Kim Neujahr: Helps Her Students Discover the World, Despite NCLB

As a school teacher in rural Montana, Kim Neujahr is no stranger to hard work. She hails from a working-class background, put herself through college, and once owned and operated a preschool/daycare serving over 50 families at a time. Now after 30 years of teaching, Mrs. Neujahr and thousands of teachers like her are looking at the worst legislative crisis to face education in decades, the No Child Left Behind Act of 2001 (NCLB). Designed to force accountability, NCLB offers federal funding to states that achieve Adequately Yearly Process. Critics say that NCLB pushes educators to “teach to a test” at the sacrifice of true, analytical learning; it fails to nurture those skills that can’t be measured on a written test. And politics aside, it’s the teachers at rural schools like Morin Elementary, where Mrs. Neujahr teaches, who face the consequences of NCLB, both good and bad.
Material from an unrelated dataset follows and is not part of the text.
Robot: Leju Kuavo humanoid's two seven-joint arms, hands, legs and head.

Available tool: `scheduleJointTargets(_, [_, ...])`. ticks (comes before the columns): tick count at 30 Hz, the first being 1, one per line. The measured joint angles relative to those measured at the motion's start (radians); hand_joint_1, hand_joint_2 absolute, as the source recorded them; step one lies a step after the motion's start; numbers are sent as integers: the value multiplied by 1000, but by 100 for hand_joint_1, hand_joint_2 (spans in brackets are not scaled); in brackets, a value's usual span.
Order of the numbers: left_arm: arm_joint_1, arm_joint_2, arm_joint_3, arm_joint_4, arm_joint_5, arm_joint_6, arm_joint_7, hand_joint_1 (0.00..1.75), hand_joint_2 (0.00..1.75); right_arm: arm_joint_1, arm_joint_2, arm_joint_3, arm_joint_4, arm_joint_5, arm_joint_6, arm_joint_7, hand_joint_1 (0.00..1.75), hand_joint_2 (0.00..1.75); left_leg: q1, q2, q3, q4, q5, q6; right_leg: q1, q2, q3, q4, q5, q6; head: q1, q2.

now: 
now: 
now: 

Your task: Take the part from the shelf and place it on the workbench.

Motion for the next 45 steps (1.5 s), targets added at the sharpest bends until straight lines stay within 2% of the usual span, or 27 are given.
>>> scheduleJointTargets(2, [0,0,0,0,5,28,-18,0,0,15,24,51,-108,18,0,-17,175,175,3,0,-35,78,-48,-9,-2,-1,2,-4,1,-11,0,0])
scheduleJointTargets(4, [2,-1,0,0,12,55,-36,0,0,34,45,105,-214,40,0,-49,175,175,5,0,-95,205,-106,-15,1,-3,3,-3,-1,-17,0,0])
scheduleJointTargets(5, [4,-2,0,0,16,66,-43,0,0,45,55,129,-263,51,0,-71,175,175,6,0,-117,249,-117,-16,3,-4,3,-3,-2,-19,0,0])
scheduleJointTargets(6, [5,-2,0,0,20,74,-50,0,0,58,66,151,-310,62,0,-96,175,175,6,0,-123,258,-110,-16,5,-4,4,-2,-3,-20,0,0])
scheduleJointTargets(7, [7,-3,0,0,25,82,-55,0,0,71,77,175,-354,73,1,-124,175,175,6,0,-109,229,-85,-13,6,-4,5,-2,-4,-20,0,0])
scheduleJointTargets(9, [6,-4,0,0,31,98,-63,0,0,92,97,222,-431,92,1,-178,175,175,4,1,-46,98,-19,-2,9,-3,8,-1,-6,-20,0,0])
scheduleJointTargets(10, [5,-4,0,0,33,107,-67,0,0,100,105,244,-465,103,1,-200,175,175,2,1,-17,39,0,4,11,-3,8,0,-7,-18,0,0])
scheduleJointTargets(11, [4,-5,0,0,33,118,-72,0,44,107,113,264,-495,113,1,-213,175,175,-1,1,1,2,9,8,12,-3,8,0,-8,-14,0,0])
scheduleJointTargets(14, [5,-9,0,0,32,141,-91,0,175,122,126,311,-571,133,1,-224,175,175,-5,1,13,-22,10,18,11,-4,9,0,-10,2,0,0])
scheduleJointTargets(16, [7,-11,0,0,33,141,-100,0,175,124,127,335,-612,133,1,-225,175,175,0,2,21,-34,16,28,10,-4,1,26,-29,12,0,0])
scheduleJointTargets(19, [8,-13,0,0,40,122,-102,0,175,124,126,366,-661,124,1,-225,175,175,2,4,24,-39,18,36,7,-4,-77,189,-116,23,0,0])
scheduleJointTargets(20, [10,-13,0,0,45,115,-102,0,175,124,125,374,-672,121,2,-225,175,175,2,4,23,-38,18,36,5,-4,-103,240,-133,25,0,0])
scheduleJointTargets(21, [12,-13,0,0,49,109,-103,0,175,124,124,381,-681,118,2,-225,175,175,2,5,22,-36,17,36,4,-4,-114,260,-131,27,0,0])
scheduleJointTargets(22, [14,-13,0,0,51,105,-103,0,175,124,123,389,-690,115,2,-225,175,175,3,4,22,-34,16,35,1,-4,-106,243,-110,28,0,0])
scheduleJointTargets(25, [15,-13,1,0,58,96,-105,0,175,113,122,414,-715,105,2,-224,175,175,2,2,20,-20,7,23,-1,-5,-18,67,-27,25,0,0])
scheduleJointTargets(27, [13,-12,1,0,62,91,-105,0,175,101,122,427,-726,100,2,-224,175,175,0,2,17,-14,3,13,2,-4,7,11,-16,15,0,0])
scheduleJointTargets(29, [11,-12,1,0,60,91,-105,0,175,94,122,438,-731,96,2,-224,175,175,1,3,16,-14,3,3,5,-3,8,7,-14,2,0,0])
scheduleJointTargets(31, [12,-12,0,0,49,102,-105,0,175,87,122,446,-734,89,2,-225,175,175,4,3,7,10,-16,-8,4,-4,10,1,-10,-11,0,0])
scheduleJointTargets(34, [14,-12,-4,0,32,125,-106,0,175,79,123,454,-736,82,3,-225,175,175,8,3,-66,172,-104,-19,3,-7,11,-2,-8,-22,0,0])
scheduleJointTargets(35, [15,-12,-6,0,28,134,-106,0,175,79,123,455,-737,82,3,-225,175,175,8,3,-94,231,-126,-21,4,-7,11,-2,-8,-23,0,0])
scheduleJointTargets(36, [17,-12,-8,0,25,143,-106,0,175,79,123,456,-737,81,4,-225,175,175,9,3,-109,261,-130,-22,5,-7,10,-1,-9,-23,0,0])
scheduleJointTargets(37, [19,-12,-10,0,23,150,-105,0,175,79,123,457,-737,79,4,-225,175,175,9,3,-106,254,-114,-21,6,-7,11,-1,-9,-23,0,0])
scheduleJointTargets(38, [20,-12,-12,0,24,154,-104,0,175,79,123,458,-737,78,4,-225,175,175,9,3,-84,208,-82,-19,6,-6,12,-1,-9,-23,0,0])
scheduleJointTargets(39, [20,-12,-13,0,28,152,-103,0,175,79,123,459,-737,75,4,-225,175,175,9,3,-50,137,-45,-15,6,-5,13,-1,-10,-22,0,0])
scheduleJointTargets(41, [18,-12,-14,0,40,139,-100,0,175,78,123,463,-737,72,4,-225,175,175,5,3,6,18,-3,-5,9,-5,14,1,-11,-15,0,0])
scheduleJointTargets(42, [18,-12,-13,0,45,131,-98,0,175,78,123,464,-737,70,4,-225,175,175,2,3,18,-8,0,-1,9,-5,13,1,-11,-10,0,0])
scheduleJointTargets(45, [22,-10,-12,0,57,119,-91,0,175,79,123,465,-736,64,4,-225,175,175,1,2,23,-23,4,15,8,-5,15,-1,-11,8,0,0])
And it’s the teachers like Mrs. Neujahr who make the best of both.

The classroom barely gets an Internet connection and her students have no hot lunch program, but Mrs. Neujahr’s kindergarteners are excited for the beginning of the school year. She’s invited all 10 of their families over to the school for a quick skills assessment and, mostly, a quick “meet and greet.” When the year begins, their classmates will be on different levels of development, including a deaf child, a mute child and one who has repeated kindergarten twice before. Mrs. Neujahr will find a way to take these kids on a journey of discovery whether it’s in the schoolyard during recess or through a book during reading time. “When it’s fun and spontaneous, they don’t even know they’re learning!” says Mrs. Neujahr. “We’re looking at bugs outside, talking about biology, but all they know is they’re having fun.”

She also believes in teaching her students what they want to know, which it usually turns out, is what they need to know. “They trust me to show them the world. They’re young and don’t feel judged or tested. It’s important to develop that love of learning early.”

Often, Mrs. Neujahr’s students remember her when they choose their career paths years later. Some have become successful lawyers, disc jockeys, teachers, advertising executives and journalists. A former student wrote to her 14 years after he had been in her class just to tell her that her classes helped inspire him to become a scientist. It’s moments like that she finds most rewarding. She says, ”Knowing that I’ve helped them on the path to discovery, that I made an impression and changed a life to seek out knowledge, that is far more meaningful than test scores on some standardized test.”

So while NCLB seems to set up rural teachers for failure, Kim Neujahr knows that as long as there are teachers who fight for children and their ability to learn through discovery, there will always be scientists, lawyers and journalists in our future.